◆ Provided material:
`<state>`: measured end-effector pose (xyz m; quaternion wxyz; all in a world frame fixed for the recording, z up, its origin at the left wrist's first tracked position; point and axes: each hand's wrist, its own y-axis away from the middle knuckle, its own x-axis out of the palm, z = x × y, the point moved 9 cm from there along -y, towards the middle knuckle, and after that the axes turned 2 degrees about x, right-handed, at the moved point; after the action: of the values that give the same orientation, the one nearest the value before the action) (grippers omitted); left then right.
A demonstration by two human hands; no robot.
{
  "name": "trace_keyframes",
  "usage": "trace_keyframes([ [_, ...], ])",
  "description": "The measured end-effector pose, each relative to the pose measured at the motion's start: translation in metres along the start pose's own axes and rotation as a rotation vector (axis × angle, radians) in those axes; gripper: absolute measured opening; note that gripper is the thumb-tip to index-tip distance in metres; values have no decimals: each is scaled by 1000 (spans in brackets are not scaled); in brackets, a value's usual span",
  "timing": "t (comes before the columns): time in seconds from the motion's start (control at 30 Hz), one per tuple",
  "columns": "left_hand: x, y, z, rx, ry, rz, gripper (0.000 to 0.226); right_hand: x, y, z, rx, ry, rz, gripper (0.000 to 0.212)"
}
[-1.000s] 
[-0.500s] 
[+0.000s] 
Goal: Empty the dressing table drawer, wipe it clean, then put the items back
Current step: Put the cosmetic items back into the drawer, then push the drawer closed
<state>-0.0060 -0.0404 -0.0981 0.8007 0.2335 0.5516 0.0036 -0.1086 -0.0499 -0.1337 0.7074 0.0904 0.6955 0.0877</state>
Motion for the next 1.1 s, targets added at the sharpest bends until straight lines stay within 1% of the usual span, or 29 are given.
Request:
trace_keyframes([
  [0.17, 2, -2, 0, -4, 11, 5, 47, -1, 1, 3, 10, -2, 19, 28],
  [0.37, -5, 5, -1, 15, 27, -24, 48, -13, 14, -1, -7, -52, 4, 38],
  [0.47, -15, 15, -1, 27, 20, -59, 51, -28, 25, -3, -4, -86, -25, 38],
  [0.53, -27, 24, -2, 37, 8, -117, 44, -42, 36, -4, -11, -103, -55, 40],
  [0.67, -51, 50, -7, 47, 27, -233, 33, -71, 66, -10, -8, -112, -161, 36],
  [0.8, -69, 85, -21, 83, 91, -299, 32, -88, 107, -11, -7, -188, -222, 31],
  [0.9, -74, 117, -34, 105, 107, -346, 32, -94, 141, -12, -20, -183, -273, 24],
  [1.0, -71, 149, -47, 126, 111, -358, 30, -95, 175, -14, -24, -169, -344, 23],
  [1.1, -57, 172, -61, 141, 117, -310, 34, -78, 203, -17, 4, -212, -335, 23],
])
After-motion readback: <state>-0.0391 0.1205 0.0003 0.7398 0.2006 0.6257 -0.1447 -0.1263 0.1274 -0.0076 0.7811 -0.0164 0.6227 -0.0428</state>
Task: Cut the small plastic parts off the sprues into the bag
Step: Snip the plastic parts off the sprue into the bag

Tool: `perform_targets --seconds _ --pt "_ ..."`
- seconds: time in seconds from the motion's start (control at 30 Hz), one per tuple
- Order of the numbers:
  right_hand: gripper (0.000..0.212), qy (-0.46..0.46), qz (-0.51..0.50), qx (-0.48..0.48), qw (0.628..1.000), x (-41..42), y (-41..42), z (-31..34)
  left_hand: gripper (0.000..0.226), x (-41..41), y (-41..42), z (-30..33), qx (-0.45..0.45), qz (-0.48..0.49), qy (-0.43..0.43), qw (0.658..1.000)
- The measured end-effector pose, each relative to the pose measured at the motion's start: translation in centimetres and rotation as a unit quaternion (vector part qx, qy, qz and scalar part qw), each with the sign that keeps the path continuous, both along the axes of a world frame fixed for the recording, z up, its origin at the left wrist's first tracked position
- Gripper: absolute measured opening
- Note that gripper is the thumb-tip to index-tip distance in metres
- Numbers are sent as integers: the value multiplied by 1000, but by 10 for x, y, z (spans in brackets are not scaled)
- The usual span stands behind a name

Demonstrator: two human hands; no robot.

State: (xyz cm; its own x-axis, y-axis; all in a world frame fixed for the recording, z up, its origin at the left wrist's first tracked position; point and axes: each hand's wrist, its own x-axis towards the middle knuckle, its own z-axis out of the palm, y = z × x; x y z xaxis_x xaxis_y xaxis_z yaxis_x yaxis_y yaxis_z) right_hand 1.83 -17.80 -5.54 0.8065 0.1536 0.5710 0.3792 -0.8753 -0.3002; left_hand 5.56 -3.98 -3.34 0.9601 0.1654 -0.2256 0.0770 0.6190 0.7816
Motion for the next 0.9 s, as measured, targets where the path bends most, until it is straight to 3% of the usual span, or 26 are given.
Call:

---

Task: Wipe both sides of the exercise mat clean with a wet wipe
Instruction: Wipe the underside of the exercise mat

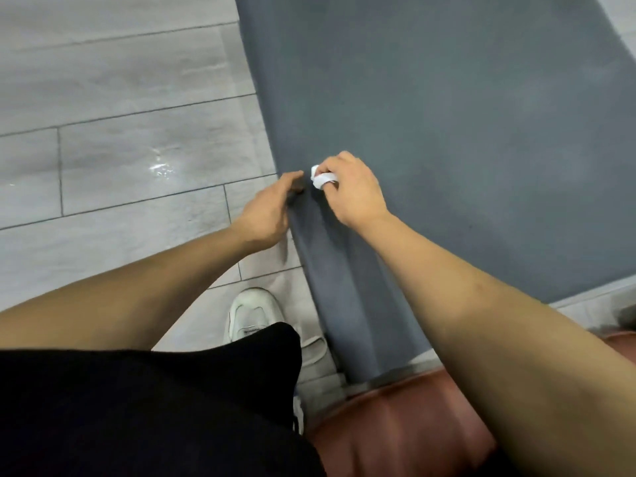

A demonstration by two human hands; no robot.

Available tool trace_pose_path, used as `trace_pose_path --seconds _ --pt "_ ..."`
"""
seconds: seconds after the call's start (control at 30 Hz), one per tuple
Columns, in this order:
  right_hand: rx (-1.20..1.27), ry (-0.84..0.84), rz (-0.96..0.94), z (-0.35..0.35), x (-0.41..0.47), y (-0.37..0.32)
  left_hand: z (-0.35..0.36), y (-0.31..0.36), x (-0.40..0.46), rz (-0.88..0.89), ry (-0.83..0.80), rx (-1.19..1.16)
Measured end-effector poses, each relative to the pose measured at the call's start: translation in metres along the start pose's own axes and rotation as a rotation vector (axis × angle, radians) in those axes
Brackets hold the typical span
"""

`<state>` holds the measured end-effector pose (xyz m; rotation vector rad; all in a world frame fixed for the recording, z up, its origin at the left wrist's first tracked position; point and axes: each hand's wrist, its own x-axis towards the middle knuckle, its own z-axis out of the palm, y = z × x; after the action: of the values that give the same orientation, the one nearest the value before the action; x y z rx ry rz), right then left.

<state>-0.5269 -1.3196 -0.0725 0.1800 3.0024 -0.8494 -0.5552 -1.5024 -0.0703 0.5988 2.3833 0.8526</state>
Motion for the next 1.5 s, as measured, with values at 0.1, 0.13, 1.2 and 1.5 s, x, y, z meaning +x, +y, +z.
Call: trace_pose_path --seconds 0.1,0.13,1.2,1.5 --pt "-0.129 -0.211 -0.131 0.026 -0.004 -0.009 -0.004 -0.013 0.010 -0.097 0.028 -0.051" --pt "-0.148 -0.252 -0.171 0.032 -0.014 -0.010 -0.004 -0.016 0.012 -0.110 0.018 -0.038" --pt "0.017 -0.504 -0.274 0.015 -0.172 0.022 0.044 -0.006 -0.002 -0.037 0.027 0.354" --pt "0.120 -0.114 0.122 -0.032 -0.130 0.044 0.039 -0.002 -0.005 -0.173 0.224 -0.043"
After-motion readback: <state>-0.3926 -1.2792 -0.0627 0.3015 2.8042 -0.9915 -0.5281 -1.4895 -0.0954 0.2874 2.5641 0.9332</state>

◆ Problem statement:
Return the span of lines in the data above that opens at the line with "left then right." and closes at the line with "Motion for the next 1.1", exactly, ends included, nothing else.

◆ Your response:
`<state>`: measured end-effector pose (xyz m; quaternion wxyz; all in a world frame fixed for the recording, z up, its origin at the left wrist's first tracked position; point and axes: each hand's wrist, its own y-axis away from the middle knuckle, its own x-axis out of the palm, z = x × y, the point moved 9 cm from there along -y, towards the middle knuckle, and after that the axes turned 2 degrees about x, right-handed, at the moved point; after the action: of the values that give the same orientation, the one nearest the value before the action) (grippers omitted); left then right.
A demonstration by two human hands; no robot.
{
  "name": "trace_keyframes",
  "usage": "trace_keyframes([ [_, ...], ])",
  "description": "The measured end-effector pose, each relative to the pose measured at the motion's start: translation in metres along the start pose's own axes and rotation as a rotation vector (axis × angle, radians) in those axes; gripper: absolute measured opening; note that gripper is the thumb-tip to index-tip distance in metres; values have no decimals: each is scaled by 1000 (spans in brackets are not scaled); in brackets, a value's usual span",
  "timing": "t (comes before the columns): time in seconds from the motion's start (control at 30 Hz), one per tuple",
  "columns": "left_hand: x, y, z, rx, ry, rz, gripper (0.000 to 0.226); right_hand: x, y, z, rx, ry, rz, gripper (0.000 to 0.212)"
}
[-1.000s] 
[-0.500s] 
[+0.000s] 
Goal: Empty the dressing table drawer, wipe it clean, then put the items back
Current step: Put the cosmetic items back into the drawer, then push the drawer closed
<state>-0.0060 -0.0404 -0.0981 0.8007 0.2335 0.5516 0.0036 -0.1086 -0.0499 -0.1337 0.7074 0.0904 0.6955 0.0877</state>
Motion for the next 1.1 s, targets added at the sharpest bends until straight lines stay within 1% of the usual span, or 29 are given.

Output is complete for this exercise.